Work to be completed:
Below are the records. State how many of their lines hold the word "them", and add nothing else.

Dataset entries

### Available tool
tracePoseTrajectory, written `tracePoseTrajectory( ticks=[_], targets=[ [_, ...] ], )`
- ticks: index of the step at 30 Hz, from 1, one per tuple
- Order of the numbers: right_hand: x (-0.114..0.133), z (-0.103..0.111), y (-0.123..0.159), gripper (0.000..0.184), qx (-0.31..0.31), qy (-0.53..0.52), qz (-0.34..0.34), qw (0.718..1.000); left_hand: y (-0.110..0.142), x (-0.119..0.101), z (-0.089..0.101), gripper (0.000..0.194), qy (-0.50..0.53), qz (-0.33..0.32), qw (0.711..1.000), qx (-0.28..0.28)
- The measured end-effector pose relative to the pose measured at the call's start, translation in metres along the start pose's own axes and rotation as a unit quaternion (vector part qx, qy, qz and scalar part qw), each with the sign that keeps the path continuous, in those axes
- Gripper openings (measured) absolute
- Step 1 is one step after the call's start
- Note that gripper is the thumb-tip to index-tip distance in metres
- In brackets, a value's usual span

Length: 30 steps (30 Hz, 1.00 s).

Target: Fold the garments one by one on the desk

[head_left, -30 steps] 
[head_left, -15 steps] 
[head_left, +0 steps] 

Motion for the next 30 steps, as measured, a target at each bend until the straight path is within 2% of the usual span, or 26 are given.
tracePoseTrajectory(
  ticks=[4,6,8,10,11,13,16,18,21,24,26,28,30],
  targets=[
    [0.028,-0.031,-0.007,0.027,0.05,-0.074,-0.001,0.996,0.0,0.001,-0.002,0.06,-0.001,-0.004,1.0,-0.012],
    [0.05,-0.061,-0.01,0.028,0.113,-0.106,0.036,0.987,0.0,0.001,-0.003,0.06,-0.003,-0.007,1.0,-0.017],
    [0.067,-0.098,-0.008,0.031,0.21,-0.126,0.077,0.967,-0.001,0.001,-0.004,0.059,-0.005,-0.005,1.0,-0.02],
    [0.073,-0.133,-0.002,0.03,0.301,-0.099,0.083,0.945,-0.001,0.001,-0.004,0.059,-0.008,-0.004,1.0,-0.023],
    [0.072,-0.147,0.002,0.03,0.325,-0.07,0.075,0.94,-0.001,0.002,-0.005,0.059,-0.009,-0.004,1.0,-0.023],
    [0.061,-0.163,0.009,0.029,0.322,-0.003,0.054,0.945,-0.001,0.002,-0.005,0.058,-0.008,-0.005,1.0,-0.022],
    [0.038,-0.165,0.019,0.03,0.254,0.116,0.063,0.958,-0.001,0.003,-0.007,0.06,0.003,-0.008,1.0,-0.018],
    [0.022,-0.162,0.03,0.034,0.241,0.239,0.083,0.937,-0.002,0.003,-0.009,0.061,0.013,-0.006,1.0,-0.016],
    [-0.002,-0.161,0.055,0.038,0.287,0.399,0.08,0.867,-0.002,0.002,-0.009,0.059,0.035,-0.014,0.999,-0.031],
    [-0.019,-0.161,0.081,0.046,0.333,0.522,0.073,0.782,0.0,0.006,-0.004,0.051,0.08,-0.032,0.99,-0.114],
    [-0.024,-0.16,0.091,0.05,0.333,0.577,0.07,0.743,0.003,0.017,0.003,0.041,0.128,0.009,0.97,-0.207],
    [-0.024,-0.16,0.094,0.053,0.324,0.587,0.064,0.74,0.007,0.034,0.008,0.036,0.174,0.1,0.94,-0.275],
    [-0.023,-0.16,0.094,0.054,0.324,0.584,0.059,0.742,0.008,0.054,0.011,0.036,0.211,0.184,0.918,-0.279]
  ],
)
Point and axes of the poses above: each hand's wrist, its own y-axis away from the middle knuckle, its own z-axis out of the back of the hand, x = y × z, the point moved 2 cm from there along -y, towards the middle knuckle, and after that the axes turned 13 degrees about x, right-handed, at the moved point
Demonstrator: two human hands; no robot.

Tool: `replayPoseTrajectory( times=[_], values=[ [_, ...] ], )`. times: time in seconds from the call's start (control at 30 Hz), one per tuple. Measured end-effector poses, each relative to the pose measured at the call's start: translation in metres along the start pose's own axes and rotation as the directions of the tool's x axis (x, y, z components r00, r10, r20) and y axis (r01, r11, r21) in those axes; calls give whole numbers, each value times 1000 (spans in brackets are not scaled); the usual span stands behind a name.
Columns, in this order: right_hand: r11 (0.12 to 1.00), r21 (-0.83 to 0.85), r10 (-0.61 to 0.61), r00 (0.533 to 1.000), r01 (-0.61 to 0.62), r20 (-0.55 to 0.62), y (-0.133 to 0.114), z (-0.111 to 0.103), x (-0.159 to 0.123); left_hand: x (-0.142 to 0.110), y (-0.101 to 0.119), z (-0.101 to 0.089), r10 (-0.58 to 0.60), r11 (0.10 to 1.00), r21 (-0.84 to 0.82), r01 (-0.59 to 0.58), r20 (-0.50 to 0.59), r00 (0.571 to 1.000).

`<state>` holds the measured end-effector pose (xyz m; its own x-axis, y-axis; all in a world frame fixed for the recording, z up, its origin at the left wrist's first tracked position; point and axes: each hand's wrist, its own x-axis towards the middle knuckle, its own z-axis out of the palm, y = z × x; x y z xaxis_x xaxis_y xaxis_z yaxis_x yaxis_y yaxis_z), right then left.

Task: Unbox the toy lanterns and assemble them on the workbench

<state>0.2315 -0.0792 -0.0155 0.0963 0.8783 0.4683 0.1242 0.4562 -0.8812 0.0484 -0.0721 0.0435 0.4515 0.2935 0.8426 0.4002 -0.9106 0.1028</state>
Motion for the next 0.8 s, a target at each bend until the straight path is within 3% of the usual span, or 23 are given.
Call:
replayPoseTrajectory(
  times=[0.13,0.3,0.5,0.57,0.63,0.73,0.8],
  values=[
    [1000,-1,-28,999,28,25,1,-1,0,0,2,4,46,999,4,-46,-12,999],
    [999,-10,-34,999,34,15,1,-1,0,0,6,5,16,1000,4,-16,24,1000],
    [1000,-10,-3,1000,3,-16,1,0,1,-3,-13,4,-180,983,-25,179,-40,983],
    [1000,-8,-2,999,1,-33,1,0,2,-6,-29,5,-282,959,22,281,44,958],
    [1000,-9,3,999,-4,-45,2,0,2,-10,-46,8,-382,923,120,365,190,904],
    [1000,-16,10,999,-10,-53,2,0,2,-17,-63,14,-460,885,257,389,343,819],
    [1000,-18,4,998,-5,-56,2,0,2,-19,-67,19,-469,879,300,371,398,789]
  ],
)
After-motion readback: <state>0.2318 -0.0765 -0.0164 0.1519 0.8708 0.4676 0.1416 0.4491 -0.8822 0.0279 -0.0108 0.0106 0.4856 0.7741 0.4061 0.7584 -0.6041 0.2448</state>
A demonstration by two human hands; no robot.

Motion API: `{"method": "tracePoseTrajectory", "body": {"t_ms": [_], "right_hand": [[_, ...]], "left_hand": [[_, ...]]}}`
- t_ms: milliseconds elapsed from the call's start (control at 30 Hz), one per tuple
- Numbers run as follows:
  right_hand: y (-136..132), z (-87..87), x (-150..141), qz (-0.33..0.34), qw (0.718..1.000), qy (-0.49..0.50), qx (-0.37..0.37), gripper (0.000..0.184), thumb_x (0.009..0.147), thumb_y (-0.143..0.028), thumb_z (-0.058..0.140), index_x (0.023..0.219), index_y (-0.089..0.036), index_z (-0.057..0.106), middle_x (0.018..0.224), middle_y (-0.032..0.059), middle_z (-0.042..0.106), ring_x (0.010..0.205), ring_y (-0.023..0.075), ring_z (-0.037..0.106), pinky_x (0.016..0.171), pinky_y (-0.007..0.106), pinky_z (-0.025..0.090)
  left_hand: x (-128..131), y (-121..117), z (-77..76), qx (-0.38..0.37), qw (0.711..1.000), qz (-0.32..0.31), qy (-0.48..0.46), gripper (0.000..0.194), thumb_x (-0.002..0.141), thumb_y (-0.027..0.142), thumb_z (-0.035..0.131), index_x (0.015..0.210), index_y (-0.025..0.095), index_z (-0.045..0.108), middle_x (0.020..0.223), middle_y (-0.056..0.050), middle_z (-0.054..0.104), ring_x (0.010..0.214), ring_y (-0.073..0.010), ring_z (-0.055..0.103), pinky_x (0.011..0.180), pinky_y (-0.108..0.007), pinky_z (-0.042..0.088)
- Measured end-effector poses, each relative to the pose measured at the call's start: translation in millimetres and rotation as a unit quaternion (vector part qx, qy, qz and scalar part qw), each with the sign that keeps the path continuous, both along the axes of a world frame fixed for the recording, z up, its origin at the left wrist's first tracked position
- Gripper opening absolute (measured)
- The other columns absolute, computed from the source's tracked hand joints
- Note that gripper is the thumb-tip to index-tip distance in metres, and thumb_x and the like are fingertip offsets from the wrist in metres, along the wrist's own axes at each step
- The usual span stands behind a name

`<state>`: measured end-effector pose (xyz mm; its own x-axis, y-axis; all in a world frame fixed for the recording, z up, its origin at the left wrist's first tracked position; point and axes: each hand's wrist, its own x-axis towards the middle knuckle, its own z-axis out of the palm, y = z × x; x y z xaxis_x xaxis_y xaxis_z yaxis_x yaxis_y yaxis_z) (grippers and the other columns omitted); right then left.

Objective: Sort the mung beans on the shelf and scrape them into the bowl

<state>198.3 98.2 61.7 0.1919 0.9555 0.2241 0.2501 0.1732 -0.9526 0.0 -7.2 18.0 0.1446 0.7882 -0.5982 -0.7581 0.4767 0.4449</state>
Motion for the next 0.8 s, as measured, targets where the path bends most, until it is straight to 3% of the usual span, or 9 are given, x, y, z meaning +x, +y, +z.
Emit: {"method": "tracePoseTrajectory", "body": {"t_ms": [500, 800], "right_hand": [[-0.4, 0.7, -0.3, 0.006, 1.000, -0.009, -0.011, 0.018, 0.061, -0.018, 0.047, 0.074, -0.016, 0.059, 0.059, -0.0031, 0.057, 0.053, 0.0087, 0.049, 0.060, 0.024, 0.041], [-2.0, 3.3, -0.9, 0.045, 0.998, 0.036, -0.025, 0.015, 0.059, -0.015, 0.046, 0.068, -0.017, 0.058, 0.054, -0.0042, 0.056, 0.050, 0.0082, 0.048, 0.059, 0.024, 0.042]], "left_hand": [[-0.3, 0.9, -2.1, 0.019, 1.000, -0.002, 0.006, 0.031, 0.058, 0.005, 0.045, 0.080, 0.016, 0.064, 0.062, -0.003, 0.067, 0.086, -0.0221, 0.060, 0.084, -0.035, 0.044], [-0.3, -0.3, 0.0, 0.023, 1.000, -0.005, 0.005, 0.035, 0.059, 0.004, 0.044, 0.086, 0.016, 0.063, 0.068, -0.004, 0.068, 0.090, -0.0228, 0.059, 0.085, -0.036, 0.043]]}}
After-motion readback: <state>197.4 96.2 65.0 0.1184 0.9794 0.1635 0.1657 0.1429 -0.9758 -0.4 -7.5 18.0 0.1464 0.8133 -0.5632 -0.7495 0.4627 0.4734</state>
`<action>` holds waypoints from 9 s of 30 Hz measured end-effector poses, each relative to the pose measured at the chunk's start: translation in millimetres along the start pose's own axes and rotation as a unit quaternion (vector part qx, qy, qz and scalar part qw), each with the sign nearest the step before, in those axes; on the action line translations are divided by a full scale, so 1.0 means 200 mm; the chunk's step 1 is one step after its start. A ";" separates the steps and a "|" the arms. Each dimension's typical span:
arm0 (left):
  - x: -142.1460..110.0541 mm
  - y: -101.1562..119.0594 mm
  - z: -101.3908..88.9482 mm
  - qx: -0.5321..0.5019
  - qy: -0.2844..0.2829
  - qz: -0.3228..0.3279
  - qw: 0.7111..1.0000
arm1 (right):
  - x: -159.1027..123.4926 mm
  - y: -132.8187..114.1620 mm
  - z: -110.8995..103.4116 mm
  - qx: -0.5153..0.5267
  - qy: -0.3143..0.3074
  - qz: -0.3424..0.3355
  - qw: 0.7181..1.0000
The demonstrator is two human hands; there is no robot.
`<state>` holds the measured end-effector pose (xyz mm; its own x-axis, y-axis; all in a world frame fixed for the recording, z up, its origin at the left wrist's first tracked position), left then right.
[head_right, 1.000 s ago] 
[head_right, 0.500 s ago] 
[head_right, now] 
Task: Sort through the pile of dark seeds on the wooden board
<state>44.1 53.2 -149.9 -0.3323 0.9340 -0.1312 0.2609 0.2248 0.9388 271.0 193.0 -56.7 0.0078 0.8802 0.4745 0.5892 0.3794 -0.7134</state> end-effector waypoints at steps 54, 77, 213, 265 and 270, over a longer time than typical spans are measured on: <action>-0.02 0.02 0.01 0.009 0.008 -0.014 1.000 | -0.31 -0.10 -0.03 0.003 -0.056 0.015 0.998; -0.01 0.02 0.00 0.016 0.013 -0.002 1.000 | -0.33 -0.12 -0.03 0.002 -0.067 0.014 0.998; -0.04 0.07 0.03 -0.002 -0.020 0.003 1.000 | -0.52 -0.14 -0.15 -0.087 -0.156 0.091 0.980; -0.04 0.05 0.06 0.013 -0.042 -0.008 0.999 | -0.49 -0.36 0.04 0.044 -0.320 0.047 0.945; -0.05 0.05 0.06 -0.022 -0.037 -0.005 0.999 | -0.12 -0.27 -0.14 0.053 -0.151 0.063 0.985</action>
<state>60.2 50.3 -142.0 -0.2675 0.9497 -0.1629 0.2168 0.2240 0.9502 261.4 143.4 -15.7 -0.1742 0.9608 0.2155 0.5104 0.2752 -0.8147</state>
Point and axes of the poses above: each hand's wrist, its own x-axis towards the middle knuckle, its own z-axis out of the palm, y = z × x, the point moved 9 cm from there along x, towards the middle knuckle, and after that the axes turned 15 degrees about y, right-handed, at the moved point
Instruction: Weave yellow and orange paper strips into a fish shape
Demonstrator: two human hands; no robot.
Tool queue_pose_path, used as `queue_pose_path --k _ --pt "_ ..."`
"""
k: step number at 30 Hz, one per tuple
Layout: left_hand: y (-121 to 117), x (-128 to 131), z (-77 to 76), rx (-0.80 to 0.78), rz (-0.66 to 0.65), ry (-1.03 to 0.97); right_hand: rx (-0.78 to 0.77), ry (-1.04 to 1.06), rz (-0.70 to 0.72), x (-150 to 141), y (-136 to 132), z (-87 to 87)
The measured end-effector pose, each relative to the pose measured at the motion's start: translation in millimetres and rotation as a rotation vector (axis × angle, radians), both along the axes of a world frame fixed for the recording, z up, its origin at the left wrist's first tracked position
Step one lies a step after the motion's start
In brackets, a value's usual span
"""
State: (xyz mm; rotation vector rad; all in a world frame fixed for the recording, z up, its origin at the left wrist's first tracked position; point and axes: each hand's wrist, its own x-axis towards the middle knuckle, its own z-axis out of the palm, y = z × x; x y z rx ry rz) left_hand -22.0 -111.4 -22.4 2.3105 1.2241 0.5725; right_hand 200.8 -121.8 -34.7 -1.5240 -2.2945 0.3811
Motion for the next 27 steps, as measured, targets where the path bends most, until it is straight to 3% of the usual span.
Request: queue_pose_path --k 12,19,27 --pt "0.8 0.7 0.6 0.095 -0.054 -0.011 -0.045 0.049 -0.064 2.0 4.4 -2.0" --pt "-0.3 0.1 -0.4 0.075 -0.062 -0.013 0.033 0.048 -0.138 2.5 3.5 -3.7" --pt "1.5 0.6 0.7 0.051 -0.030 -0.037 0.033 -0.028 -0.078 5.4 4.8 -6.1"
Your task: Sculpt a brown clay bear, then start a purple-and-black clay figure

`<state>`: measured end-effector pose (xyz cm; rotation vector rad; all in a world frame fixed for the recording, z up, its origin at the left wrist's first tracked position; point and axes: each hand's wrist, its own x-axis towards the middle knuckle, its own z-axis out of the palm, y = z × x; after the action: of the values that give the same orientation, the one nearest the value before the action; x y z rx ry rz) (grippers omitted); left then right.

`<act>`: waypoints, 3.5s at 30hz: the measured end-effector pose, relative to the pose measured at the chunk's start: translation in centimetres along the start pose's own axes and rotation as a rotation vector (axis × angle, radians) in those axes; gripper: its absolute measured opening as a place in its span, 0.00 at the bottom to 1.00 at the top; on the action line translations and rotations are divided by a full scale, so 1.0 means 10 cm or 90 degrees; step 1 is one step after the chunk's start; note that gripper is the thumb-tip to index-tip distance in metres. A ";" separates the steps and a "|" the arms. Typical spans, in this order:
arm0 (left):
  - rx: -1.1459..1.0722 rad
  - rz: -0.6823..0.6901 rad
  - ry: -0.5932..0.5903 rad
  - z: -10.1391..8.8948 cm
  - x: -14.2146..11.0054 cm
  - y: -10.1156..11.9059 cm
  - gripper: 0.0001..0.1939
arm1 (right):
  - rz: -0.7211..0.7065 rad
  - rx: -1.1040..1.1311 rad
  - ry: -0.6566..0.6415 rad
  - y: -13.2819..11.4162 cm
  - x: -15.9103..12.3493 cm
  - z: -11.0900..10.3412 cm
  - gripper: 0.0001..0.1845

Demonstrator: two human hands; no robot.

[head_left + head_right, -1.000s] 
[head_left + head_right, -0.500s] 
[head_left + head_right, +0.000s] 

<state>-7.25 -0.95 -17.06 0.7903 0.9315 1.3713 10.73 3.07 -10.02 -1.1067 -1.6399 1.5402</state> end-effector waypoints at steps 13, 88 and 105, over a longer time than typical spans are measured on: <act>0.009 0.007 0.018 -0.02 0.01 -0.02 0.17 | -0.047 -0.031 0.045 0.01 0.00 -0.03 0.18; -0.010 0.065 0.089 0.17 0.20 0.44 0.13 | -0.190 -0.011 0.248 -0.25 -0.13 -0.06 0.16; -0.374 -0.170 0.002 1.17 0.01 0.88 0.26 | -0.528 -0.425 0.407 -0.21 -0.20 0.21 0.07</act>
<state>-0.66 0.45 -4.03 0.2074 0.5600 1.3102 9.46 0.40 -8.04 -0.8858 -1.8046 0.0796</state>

Task solution:
2